La Roma rientra in Italia e si lecca le ferite. Dopo il 6-2 di Old Trafford subìto per mano del Manchester United, la spedizione giallorossa ieri mattina si è allenata nel centro sportivo del Manchester City prima di atterrare nella Capitale nel pomeriggio, intorno alle 18, a Fiumicino (prima di recarsi a Trigoria e poi ognuno a casa propria). Umore ovviamente grigio tendente al nero per la squadra e per il tecnico Fonseca, atteso all'interno del centro sportivo della Roma dal suo procuratore, Marco Abreu. Nulla che abbia a che vedere con un possibile esonero immediato e prima della naturale scadenza del contratto a giugno paventato nella giornata di ieri stando ad alcune voci, smentite dall'interno del club. Una presenza normale quella dell'agente e amico di Fonseca, che almeno un paio di volte al mese raggiunge il suo assistito nella città eterna. Certo, il momento era delicato e tale resta da qui alla fine del campionato, con le ultime partite di Serie A da onorare per cercare di migliorare la classifica e ottenere l'accesso almeno a una delle due competizioni europee rimaste a portata di mano per la prossima stagione. Oltre che un ritorno da mission impossible con il Manchester United previsto per giovedì sera allo stadio Olimpico. Non c'è tempo allora, neanche per ragionare a freddo su quanto successo nella tanto agognata semifinale di Europa League.

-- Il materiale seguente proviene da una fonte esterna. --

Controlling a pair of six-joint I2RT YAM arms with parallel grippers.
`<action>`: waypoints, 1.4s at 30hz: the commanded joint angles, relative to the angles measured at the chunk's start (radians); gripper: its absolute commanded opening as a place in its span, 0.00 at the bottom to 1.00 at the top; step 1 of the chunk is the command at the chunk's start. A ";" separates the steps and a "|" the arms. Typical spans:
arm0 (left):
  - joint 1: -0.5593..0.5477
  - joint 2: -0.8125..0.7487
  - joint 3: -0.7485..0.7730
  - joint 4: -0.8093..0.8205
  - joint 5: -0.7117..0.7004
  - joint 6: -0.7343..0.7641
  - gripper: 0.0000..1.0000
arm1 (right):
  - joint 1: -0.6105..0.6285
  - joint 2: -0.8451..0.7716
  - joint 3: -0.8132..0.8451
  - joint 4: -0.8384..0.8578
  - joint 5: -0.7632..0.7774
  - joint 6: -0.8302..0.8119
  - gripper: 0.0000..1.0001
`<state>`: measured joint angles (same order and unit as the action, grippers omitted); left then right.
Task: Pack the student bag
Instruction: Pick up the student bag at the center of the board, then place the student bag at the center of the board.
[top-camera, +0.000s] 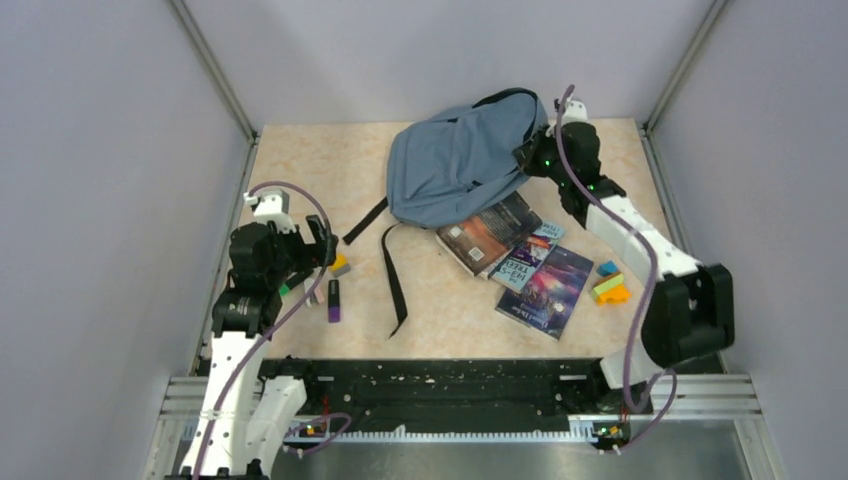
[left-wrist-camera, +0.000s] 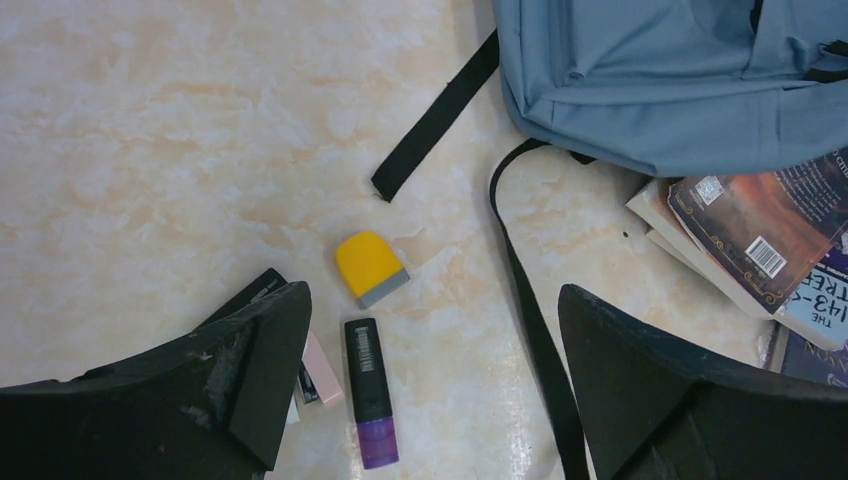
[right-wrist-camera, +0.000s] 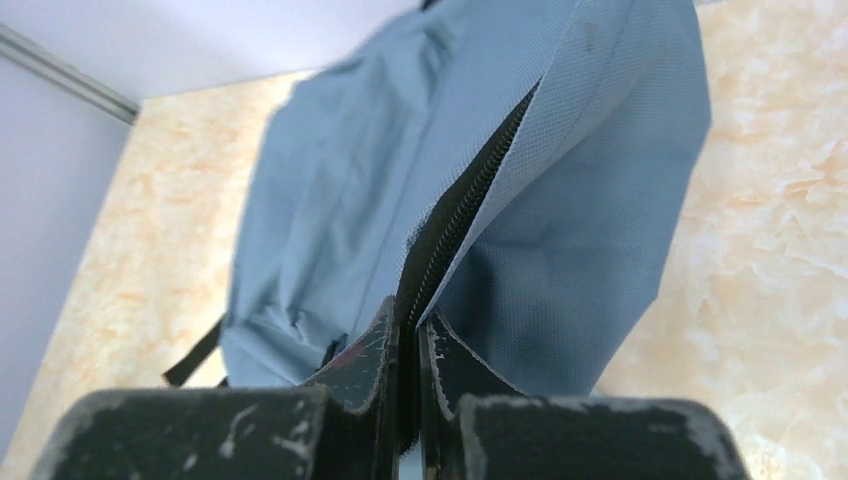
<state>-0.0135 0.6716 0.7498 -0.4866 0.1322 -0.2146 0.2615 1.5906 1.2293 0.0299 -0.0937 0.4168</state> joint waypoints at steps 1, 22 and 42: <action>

Si torna subito in campo oggi per la rifinitura in vista della sfida in programma domani a Marassi alle 20.45 contro la Sampdoria. Ci sarà ancora turnover, necessario viste le energie spese in Inghilterra e soprattutto perché la Roma ha letteralmente perso i pezzi a Old Trafford, registrando il clamoroso record europeo delle tre sostituzioni in un tempo con Veretout, Spinazzola e Pau Lopez che non hanno lasciato possibilità di sostituzioni a Fonseca per la ripresa. Tutti e tre saranno valutati, ma l'impressione è che trattandosi di un guaio al flessore (destro e sinistro rispettivamente) sia l'esterno italiano (che ieri zoppicava vistosamente) che il centrocampista francese possano fermarsi per un po'. Sarà un bel rebus fare la formazione, anche in vista del ritorno con lo United: va evitata un'altra imbarcata e le forze utilizzate oltre Manica dovranno essere preservate. A Genova contro Ranieri spazio, dunque, a chi non ha giocato a Old Trafford, e qualche sacrificio per chi è stato in campo. Mirante prenderà il posto di Pau Lopez alle prese con un problema alla spalla sinistra. Smalling e Diawara hanno finito la gara in difficoltà: chance per Kumbulla in difesa, dove rientrerà anche Mancini. Santon per Karsdorp potrebbe essere una soluzione. Dovrà giocare ancora Peres a sinistra, salvo sorprese. Davanti Dzeko out con Mayoral al suo posto. Difficile far rifiatare completamente Pellegrini, tra i più attivi insieme al bosniaco in coppa. Bisognerà gestire.